SlimeRPC Benchmark¶

This document describes the Python RPC microbenchmark added for comparing SlimeRPC against Ray (and optionally Pulsing) on a single machine.

What It Measures¶

The benchmark measures round-trip latency and effective bandwidth for a raw bytes echo RPC across payload sizes from 1KB up to 16MB by default.

It runs two implementations by default, with a third opt-in baseline:

SlimeRPC: RDMA-backed PeerAgent RPC echo between bench-driver and bench-worker
Ray: a local EchoActor baseline using the same payload sizes and metrics
Pulsing (optional, off by default): a @pul.remote actor echo using the same payload sizes and metrics. Enable with --with-pulsing.
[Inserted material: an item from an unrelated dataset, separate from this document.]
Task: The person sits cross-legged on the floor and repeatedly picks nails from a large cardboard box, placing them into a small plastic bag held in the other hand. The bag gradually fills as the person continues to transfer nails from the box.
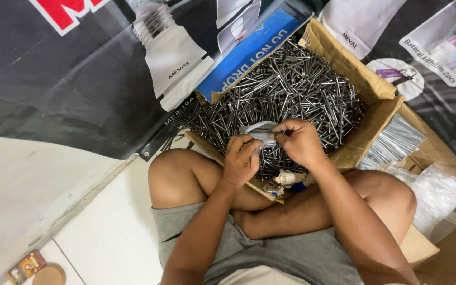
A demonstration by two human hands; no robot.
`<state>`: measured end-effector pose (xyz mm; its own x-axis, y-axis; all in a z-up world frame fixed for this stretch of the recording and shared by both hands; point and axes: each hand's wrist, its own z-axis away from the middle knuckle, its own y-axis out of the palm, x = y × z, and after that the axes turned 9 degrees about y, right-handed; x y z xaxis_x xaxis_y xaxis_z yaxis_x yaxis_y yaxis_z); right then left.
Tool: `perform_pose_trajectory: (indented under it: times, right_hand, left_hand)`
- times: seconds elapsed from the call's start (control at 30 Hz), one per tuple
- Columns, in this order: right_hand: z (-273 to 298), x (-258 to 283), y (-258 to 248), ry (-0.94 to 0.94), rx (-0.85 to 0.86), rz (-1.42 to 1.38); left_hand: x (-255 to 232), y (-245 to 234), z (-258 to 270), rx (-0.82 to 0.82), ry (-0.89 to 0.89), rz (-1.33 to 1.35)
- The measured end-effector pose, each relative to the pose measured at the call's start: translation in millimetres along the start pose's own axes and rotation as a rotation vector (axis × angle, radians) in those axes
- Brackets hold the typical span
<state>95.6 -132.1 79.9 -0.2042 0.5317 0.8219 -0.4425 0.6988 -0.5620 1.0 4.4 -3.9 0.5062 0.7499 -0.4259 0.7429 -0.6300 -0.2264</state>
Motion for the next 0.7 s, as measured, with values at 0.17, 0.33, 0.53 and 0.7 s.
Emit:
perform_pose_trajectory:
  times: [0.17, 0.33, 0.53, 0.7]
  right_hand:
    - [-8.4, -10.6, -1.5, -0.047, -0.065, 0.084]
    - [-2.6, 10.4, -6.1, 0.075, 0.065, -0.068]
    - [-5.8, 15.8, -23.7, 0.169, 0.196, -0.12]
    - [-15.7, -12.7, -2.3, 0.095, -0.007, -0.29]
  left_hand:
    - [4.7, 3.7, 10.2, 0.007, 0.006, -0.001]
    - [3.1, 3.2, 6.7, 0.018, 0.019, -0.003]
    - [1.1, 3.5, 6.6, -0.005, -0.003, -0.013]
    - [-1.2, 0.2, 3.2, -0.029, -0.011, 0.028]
The comparison script prints:

average latency
p50 latency
p99 latency
effective round-trip bandwidth
S/Ray = Ray avg latency / SlimeRPC avg latency (> 1 means SlimeRPC wins)
S/Pul = Pulsing avg latency / SlimeRPC avg latency (only shown when Pulsing was enabled)

Files¶

bench/python/run_rpc_bench.sh
bench/python/rpc_bench_slime_worker.py
bench/python/rpc_bench_slime_driver.py
bench/python/rpc_bench_ray.py
bench/python/rpc_bench_pulsing.py
bench/python/rpc_bench_compare.py

Prerequisites¶

Before running the SlimeRPC side:

Start NanoCtrl and make sure it is reachable.
Make sure Redis is reachable through NanoCtrl.
Build and install DLSlime with Python bindings and RDMA support.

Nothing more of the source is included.